Mengapa Allah Menciptakan
Manusia sehingga Harus Sengsara?
Mengapa Allah menciptakan manusia padahal
manusia tidak pernah meminta untuk diciptakan? Mengapa manusia harus tercipta
sehingga menanggung berbagai penderitaan dalam hidup? Bukankah lebih baik
manusia tak tercipta sehingga tak harus merasakan kesengsaraan?
Pertanyaan semacam ini kerap muncul di benak
sebagian orang yang mengalami berbagai kesulitan dalam hidup. Meskipun
pertanyaan ini sederhana tapi akan memerlukan jawaban yang agak panjang. Kali
ini kita akan membahas pertanyaan semacam ini secara agak detail dengan
berpedoman pada firman Allah sendiri dan sabda Rasulullah Muhammad ﷺ.
Sebagai pendahuluan, harus diketahui bahwa
sebenarnya dalam Al-Qur’an kita diajari untuk tidak menanyakan tentang
perbuatan Allah kenapa begini dan kenapa begitu, tetapi harusnya kita sibuk
mempertanyakan tindakan kita sendiri, apakah sudah tepat atau belum. Allah
berfirman:
لَا
يُسْأَلُ عَمَّا يَفْعَلُ وَهُمْ يُسْأَلُونَ
“Allah tak bisa ditanya tentang apa yang
diperbuatnya, merekalah yang dimintai pertanggungjawaban.” (QS. Al-Anbiya’: 23)
Tindakan Allah sebagai Tuhan yang memiliki
semesta alam adalah mutlak dan tak perlu persetujuan siapa pun. Bila mau dibuat
perbandingan, kita sebagai manusia terbiasa memelihara hewan ternak,
mengembangbiakkannya lalu menyembelihnya sebagai makanan tanpa merasa bersalah
sedikit pun sebab merasa berhak melakukannya. Padahal, kuasa kita pada hewan
ternak itu amatlah sedikit sebab bukan kita yang memberi dan menjamin kehidupan
hewan itu tetapi semuanya dilakukan hanya oleh Allah. Namun anehnya manusia
kerap kali merasa begitu spesial sehingga seolah Tuhan sekalipun harus meminta
persetujuannya padahal dirinya sendiri adalah seutuhnya mutlak milik Tuhan
sehingga Tuhan berhak melakukan apa pun terhadap dirinya.

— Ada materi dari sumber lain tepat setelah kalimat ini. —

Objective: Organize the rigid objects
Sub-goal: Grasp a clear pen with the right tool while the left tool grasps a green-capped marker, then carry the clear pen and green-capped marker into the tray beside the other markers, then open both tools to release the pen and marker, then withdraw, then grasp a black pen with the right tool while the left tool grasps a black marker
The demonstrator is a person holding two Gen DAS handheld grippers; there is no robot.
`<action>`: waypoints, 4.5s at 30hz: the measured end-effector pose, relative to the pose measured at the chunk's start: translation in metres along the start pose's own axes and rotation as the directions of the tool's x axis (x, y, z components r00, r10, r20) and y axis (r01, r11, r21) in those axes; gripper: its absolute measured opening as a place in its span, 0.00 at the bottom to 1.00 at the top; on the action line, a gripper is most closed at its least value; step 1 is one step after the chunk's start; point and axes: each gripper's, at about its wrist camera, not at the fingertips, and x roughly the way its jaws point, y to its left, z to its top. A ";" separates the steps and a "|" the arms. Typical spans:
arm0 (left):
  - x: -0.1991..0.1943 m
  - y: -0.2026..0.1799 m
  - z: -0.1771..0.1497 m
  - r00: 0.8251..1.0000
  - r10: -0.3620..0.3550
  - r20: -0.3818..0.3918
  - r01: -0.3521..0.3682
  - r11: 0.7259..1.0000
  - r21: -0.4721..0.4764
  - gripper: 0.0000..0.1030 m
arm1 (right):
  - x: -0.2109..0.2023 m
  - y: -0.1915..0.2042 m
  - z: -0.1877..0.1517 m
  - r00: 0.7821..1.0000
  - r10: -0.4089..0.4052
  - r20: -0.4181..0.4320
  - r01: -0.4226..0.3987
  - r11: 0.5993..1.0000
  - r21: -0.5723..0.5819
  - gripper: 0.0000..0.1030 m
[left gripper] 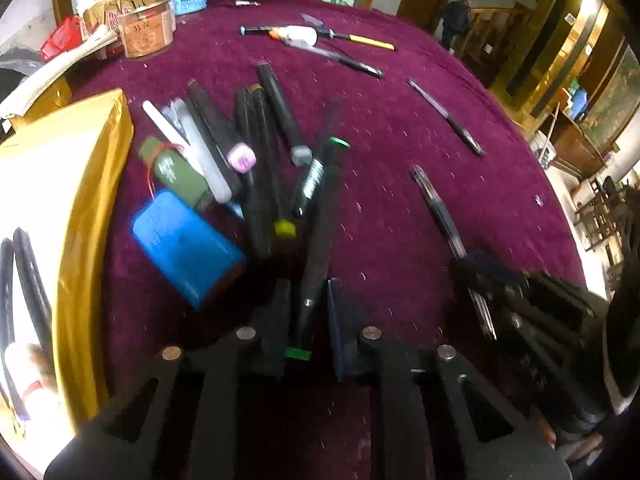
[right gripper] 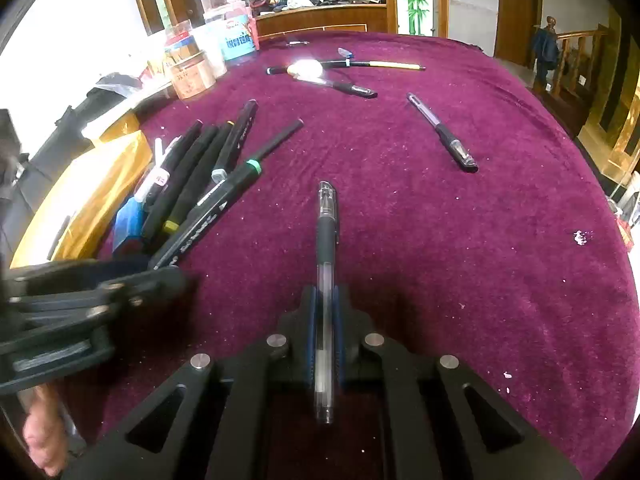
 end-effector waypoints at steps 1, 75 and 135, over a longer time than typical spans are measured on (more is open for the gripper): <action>-0.003 0.000 -0.005 1.000 -0.028 -0.012 0.028 1.000 -0.002 0.13 | 0.000 -0.001 0.000 1.000 0.008 -0.001 -0.008 1.000 0.007 0.06; -0.079 0.251 -0.032 0.979 0.204 -0.008 -0.180 0.845 -0.504 0.12 | 0.070 0.265 0.051 0.952 0.262 -0.161 -0.304 0.881 -0.363 0.07; -0.107 0.090 -0.046 0.964 0.035 0.264 0.044 0.956 -0.290 0.50 | 0.095 0.042 0.126 0.973 0.131 -0.192 -0.099 0.981 0.166 0.20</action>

Kekuasaan mutlak Allah untuk melakukan apa
pun sesuai kehendak-Nya disebutkan dalam Al-Qur’an berkali-kali dengan berbagai
redaksi. Salah satunya adalah sebagai berikut:
إِنَّ
رَبَّكَ فَعَّالٌ لِمَا يُرِيدُ
“Sesungguhnya Tuhanmu Maha-Melakukan apa yang
Ia kehendaki.” (QS Hud: 107)
Kekuasaan Allah untuk melakukan apa pun tanpa
meminta persetujuan siapa pun dan tak bisa ditentang siapa pun adalah bukti
kesempurnaan-Nya. Bila Allah masih bisa dimintai pertanggung-jawaban, masih
bisa ditanya kenapa dan mengapa, masih butuh persetujuan pihak lain atau perlu
bermusyawarah tentang apa yang perlu dilakukan dan apa yang tidak, maka itu
berarti Allah tak sempurna dan karena itu bukan Tuhan. Ketuhanan Allah yang tak
diragukan lagi dan Kemahasempurnaan yang dimiliki-Nya menjamin Allah bebas dari
semua itu dan bebas melakukan apa pun.
Karena itulah, ayat-ayat yang berbicara
mengenai penciptaan hampir selalu diikuti dengan pernyataan “apa yang
dikehendaki Allah” sebagai isyarat kebebasan kehendak Allah. Perhatikan ayat-ayat
berikut:
وَرَبُّكَ
يَخْلُقُ مَا يَشَاءُ وَيَخْتَارُ مَا كَانَ لَهُمُ الْخِيَرَةُ سُبْحَانَ اللَّهِ
وَتَعَالَى عَمَّا يُشْرِكُونَ
"Dan Tuhanmu menciptakan apa yang Dia
kehendaki dan memilihnya. Sekali-kali tidak ada pilihan bagi mereka. Maha-Suci Allah
dan Maha-Tinggi dari apa yang mereka persekutukan (dengan Dia)." (QS.
Al-Qashash: 68)
اللَّهُ
الَّذِي خَلَقَكُمْ مِنْ ضَعْفٍ ثُمَّ جَعَلَ مِنْ بَعْدِ ضَعْفٍ قُوَّةً ثُمَّ
جَعَلَ مِنْ بَعْدِ قُوَّةٍ ضَعْفًا وَشَيْبَةً يَخْلُقُ مَا يَشَاءُ وَهُوَ الْعَلِيمُ
الْقَدِيرُ
“Allah, Dialah yang menciptakan kamu dari
keadaan lemah, kemudian Dia menjadikan (kamu) sesudah keadaan lemah itu menjadi
kuat, kemudian Dia menjadikan (kamu) sesudah kuat itu lemah (kembali) dan
beruban. Dia menciptakan apa yang dikehendaki-Nya dan Dialah Yang
Maha-Mengetahui lagi Maha-Kuasa.” (QS. Ar-Rum: 54).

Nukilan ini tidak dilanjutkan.